Au risque de synthétiser à l’extrême une question théorique cruciale qui exigerait d’amples développements, on peut dire que la transformation du rapport capital-travail dans le capitalisme actuel semble parfois relever à la fois de la subsomption et de l’imprinting. Il y a des cas-limites, qui, observés sous l’une ou l’autre de ces perspectives, donnent des résultats différents, sans être toutefois nécessairement contradictoires. Dans ces situations, nous nous trouverions sur le bord de la figure typologique susmentionnée, le ruban de Moebius, qui restitue bien les rapports entre les logiques de l’exploitation. Il y a des pratiques infinies de valorisation qui dessinent le profil de l’imprinting formel de la subjectivité au capital. Il s’agit de ces situations dans lesquelles l’expropriation de la survaleur par le capital se déroule complètement hors de la relation salariale et du contrat de travail. Dans cette phase formelle, la fonction du salaire ne s’évanouit évidemment pas totalement, mais elle ne remplit plus le rôle significatif de médiation sociale entre rapports de production et formes de rémunération (lorsque rémunération il y a), lesquelles ne sont pas toujours de type monétaire30. Contentons-nous ici d’indiquer certains cas de figures tels que le procès d’exploitation qui se produit à travers le profiling des données sur internet (data mining), le travail clinique, les formes de bénévolat et de participation citoyenne, la diffusion capillaire du gambling31, les effets-richesse des conventions financières, l’exploitation privée des biens communs écologiques, etc.

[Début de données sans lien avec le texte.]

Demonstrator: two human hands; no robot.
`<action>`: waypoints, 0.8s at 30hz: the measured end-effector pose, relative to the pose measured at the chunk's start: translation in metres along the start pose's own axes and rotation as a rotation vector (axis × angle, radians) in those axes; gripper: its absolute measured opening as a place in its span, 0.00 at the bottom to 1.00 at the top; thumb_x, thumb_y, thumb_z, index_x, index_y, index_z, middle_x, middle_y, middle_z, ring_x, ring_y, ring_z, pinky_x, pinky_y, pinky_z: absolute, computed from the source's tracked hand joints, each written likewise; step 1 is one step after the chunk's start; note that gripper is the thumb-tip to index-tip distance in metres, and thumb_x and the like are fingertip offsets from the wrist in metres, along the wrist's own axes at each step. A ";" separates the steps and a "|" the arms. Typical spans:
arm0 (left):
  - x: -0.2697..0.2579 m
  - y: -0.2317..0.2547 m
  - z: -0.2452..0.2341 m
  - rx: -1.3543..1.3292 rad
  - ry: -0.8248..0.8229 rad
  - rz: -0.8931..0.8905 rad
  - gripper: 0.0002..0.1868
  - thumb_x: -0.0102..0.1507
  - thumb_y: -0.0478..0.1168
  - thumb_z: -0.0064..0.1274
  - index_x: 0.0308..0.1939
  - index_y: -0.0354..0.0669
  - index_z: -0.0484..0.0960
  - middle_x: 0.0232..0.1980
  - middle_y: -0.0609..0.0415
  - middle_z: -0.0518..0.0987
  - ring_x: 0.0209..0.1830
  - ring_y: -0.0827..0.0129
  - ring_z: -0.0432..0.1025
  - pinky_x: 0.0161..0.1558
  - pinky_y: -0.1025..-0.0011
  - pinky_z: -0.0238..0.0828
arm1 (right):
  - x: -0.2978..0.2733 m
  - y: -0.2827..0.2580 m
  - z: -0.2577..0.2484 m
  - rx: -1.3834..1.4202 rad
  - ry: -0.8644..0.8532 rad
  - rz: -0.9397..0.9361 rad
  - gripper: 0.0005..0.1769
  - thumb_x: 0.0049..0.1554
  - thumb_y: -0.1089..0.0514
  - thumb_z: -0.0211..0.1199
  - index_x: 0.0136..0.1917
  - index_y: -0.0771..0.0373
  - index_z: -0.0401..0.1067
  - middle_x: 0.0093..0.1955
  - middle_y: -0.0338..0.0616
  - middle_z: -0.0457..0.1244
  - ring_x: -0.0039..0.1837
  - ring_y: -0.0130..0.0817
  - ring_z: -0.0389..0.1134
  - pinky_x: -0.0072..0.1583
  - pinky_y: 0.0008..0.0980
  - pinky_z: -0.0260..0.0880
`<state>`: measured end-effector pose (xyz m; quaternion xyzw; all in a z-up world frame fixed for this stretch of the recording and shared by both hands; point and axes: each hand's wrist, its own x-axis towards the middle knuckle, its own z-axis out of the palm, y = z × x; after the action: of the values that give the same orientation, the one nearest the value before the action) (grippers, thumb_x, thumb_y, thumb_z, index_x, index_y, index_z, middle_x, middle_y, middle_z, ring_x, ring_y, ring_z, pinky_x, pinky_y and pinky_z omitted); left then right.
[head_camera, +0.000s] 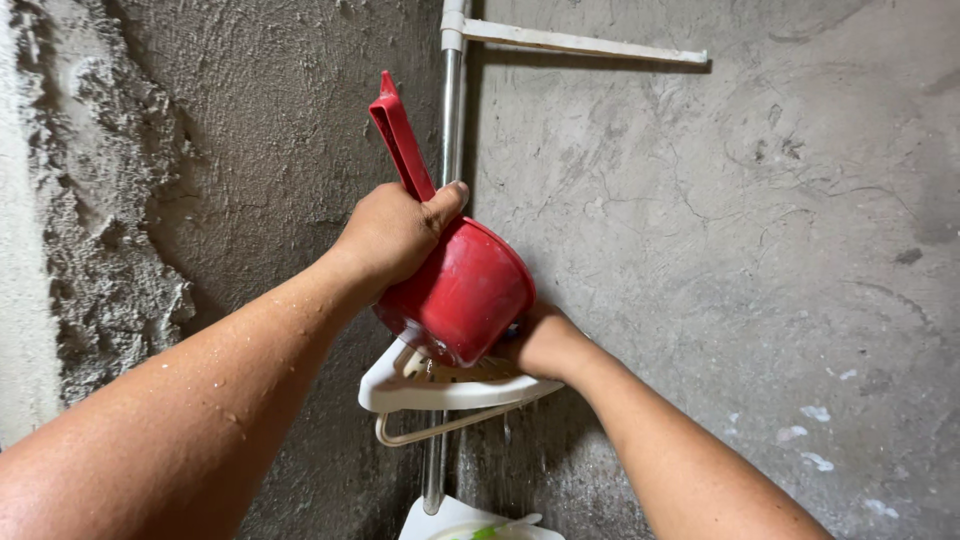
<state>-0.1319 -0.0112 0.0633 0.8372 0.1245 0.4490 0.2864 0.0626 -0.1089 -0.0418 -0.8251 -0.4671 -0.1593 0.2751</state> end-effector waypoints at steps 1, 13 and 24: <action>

On le voit, le rapport salarial est soumis à une torsion sémantique qui peut aller jusqu’à l’explosion de l’institution salariale, dont les retombées touchent les conditions de croissance de l’emploi, la stabilité des trajectoires de la croissance économique et d’extraction de la valeur. D’ailleurs, le domaine principal dans duquel on assiste à une redéfinition des critères de mesure à l’intérieur de la machine axiomatique en laquelle consiste le capitalisme contemporain semble être celui de la productivité. C’est en effet de la productivité que dépendent normalement les principales innovations qui intéressent la distribution fonctionnelle des revenus. Ainsi, une partie consistante des revenus de travail à même de compenser les réductions que subit le salaire dérivent de gains de productivité qui dépendent en dernière analyse de la gestion financière de la firme. Il faut à cet égard souligner que les attentes de certains prestataires de services, surtout dans le domaine du travail bénévole, ne sont pas nécessairement construites sur un imaginaire dont le rapport salarial serait le seul horizon32.

Conclusion

Rappelons pour conclure une question centrale posée par Pierre Macherey :

Être sujet sous des normes, dans un tel cadre, est-ce être conditionné par ces normes ? Certainement pas, si l’on entend par conditionnement une contrainte fonctionnant de manière rigide et unilatérale, ce dont le formalisme juridique fournit l’exemple par excellence. Les normes, dans la mesure où elles ont affaire à du virtuel, à du tendanciel, n’obligent pas : elles sollicitent, elles proposent, elles incitent, elles prévoient, elles planifient33.

Il s’agit justement de sollicitations. L’interaction entre la logique de l’imprinting et celle de la subsomption peut suivre des rythmes et connaître des accélérations, mais il doit maintenir en vie le procès d’extraction de survaleur à partir duquel le capital se reproduit.

Si tel est le cas, si l’imprinting ajoute à la coercition du rapport salarial une dimension d’autonomie – illusoire si l’on veut, mais matériellement opératoire – qui mobilise la subjectivité, l’incite à participer activement au processus de production des normes, alors certains nœuds de la pratique militante doivent être repensés. Nous nous n’en mentionnerons qu’un (en espérant toutefois que la discussion s’élargisse) : le cycle de luttes de l’ouvrier-masse avait posé – à juste titre – la réappropriation de la survaleur extorquée comme tâche politique décisive. La composition spécifique de la masse de survaleur n’était pas un problème en soi, puisque l’important était que la gestion de cette masse passe des mains d’une classe à celles d’une autre. Cette pratique, qui, répétons-le, n’est pas dépassée par l’histoire, ne nous semble cependant plus suffisante. Elle doit être complétée par une stratégie de reformulation qualitative de la survaleur : si les pratiques d’exploitation nous enjoignent à participer à la production de normes, alors la lutte contre l’exploitation ne peut commencer qu’avec une critique pratique. Définir la forme spécifique d’un surplus socialement désirable, voilà qui serait déjà préfigurer pratiquement les structures de son gouvernement par le bas. Un tel surplus répondrait à une autre métrique. La révolution de l’imaginaire, sa profanation et sa subversion, est immédiatement lutte contre l’exploitation capitaliste : traversons donc la machine axiomatique.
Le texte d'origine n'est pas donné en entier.